Le vrai problème du mal
Pensons à cette proposition : « il y a trop de souffrance pour que je croie que Dieu existe ». De toute évidence, ce « trop de souffrance » s’inscrit dans un « temps mesurable » (comme le souligne le mot « trop »). Ainsi, s’il y avait moins de souffrances, on pourrait peut-être croire en Dieu. Mais « croire en Dieu » s’inscrit dans un « espace particulier » - on croit en Dieu ou on ne croit pas en lui. Comme l’existence de Dieu est une option quand il n’y a pas de souffrance, cela laisse deux possibilités (illustrées ci-dessous) :
Dans le premier cas, le « problème » (P – c’est-à-dire, Dieu n’est plus une option) surgit à un certain point (arbitraire ?) dans l’axe de souffrances (S) (à l’étoile). On pourrait demander à ceux qui prennent cet argument d’expliquer cette étoile (c’est-à-dire ce qui est si spécial à propos de ce petit ajout de souffrances). Autrement, nous devrons conclure que la somme de souffrances ne justifie pas d’exclure de croire en Dieu.

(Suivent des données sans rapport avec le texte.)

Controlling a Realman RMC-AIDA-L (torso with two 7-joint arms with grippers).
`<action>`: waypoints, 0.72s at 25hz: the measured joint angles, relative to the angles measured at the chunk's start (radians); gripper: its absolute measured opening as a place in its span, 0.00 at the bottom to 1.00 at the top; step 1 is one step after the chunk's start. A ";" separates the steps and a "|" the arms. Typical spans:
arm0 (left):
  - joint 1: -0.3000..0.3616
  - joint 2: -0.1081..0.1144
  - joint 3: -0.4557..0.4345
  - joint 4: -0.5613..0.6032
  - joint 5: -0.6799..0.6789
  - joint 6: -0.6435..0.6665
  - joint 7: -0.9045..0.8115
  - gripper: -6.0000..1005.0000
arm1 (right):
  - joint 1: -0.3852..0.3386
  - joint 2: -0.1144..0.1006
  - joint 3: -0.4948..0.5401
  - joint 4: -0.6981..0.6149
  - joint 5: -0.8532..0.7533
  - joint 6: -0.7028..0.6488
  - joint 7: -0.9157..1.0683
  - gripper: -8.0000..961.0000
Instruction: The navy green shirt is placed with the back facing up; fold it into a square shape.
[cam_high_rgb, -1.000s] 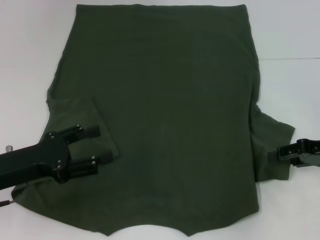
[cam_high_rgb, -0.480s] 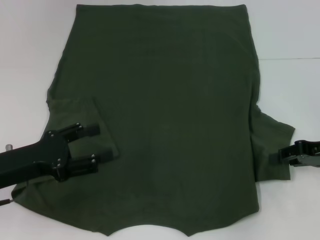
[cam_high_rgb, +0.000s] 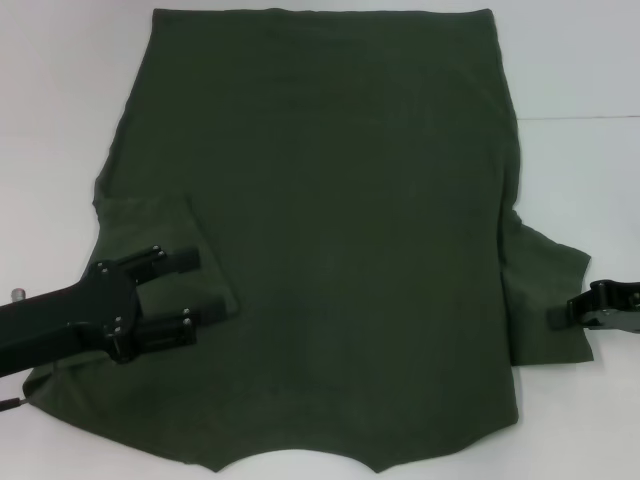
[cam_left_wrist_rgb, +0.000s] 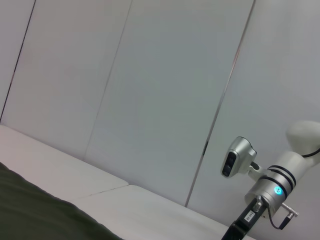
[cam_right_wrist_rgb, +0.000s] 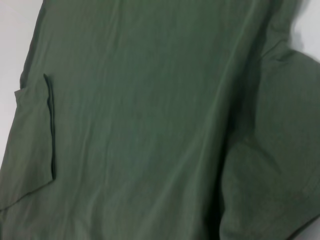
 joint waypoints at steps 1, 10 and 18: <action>0.000 0.000 0.000 0.000 0.000 0.000 0.000 0.86 | 0.000 -0.002 0.000 -0.001 0.000 -0.001 0.000 0.03; 0.001 0.000 0.000 -0.002 0.000 0.000 0.000 0.86 | 0.002 -0.071 0.018 -0.049 0.004 -0.077 -0.024 0.02; 0.003 0.000 0.000 0.003 0.000 0.004 -0.012 0.86 | 0.017 -0.083 0.033 -0.161 -0.001 -0.151 -0.035 0.02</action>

Dans le second cas, le « problème » surgit tout de suite : dire que l’existence de la souffrance (plutôt que la quantité de souffrances) empêche de croire en Dieu. Mais la plupart des adultes préfèrent les livres et les films remplis de conflits (voire de souffrances) résolus ou non. C’est-à-dire que nous trouvons une valeur dans la souffrance. Mais si souffrir peut apporter un « bien supérieur », alors le deuxième cas ne peut pas non plus être juste.